• TASK BRIEF
Find the line containing "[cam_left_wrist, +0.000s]" in the entries below. Reproduce that line and each one after it to the end, exactly, with no other lines.

• Records drawn from a dataset
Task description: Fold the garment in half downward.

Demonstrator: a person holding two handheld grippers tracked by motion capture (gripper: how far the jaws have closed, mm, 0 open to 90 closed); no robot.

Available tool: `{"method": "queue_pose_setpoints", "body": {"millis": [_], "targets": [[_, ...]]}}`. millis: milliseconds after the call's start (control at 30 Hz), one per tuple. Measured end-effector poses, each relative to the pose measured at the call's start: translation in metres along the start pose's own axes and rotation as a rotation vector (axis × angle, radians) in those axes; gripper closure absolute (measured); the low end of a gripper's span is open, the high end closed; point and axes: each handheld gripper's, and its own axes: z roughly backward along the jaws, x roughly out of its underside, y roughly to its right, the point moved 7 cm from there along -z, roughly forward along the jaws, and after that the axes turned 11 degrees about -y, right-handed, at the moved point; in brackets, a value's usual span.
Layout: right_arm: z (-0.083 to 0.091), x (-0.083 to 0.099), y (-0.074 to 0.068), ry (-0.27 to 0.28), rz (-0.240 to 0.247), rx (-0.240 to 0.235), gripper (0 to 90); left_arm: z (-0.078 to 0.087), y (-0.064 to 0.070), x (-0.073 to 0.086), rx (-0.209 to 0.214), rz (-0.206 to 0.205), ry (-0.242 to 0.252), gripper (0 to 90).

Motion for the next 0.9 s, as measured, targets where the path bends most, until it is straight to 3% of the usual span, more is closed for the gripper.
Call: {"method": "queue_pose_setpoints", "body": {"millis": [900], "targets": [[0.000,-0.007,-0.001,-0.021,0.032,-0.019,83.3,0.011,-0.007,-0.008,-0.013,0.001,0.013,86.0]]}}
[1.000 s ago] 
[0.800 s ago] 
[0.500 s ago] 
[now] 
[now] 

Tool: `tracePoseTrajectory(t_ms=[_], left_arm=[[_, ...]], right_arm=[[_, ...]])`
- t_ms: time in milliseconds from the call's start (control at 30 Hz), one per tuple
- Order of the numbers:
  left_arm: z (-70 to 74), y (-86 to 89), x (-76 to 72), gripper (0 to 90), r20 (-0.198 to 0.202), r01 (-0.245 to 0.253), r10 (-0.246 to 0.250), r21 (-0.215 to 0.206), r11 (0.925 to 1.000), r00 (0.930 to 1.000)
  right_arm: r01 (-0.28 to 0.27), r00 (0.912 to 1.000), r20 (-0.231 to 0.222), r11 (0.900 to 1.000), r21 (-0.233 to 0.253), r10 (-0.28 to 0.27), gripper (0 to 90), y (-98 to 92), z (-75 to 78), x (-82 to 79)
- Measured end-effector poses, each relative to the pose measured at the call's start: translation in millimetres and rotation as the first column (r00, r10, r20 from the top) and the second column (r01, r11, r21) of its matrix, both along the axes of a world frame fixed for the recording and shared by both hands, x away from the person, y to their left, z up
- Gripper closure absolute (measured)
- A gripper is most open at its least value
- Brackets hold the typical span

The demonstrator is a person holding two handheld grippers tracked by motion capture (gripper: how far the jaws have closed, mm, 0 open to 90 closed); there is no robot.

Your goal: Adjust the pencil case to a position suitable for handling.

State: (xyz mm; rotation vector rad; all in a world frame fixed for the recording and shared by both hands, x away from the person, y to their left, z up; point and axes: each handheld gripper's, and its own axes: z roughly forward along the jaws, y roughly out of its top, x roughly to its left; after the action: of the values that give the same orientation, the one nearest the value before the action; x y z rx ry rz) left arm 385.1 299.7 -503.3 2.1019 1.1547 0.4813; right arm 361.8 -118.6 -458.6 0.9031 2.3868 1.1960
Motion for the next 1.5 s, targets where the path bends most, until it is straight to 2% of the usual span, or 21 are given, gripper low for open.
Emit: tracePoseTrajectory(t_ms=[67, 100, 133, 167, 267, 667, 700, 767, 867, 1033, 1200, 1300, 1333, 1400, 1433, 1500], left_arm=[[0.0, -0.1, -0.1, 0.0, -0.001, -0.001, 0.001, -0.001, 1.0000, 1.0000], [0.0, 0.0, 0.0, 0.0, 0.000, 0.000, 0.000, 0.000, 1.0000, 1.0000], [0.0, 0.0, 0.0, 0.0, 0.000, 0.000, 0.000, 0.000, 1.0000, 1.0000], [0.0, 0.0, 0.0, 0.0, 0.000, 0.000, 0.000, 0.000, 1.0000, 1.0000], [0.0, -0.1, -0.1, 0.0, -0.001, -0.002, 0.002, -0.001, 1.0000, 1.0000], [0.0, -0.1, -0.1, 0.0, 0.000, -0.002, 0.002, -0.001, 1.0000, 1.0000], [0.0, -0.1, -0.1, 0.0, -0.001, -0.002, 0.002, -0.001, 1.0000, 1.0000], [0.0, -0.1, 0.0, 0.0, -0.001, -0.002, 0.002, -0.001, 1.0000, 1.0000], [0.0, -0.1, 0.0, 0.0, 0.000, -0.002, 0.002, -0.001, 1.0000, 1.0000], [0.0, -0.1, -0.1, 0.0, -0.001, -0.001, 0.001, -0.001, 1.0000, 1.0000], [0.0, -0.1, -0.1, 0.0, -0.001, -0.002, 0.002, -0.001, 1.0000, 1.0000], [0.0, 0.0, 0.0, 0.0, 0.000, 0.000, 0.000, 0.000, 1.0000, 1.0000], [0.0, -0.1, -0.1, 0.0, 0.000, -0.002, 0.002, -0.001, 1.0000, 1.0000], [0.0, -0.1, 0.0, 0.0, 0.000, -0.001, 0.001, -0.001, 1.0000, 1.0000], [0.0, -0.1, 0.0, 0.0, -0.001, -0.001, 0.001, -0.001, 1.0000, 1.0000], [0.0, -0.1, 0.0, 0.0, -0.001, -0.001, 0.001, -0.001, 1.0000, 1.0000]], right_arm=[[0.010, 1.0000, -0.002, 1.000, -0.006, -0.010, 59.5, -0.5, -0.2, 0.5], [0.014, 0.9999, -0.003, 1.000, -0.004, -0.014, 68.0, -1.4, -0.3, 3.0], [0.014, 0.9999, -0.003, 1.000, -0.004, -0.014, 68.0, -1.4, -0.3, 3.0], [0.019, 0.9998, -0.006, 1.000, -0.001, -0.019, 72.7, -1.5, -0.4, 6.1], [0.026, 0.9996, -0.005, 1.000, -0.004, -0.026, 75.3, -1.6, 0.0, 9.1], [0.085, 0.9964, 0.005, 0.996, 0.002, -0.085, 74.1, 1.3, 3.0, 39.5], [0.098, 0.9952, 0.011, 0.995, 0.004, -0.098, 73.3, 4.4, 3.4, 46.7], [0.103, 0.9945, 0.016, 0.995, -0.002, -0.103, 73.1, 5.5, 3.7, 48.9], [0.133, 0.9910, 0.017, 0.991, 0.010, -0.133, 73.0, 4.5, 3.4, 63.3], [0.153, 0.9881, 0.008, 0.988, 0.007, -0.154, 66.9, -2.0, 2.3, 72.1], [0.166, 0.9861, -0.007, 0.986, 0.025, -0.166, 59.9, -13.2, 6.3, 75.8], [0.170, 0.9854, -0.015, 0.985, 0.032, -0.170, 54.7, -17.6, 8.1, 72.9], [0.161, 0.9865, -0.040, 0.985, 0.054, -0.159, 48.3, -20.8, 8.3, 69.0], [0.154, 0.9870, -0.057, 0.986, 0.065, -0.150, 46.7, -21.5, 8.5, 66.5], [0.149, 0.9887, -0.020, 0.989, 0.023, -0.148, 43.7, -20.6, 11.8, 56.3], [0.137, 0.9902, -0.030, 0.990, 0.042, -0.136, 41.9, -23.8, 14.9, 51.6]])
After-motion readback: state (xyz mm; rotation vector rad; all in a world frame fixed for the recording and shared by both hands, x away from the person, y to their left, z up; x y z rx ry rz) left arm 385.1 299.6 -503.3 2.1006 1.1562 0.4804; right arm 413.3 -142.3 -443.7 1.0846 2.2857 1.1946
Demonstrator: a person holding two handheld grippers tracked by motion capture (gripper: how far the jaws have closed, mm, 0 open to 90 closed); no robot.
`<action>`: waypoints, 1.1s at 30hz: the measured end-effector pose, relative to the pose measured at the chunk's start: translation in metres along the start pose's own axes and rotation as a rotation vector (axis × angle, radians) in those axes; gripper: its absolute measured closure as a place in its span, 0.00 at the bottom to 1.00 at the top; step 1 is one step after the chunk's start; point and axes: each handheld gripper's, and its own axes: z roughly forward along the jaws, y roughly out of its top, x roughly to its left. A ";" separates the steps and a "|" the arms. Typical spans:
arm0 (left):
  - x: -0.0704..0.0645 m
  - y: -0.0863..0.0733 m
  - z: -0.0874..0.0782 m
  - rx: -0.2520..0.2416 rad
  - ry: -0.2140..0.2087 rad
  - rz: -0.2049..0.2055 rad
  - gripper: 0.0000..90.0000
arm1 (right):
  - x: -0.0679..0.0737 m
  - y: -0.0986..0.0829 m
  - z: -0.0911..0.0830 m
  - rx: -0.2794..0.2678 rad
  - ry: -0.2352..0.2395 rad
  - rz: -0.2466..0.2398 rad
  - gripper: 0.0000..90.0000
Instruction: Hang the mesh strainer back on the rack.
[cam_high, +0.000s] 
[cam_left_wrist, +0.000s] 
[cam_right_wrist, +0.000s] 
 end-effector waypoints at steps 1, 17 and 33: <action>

• WRITTEN SOLUTION
[cam_left_wrist, +0.000s] 
[cam_right_wrist, +0.000s] 
 end-effector waypoints at steps 1, 17 and 33: <action>

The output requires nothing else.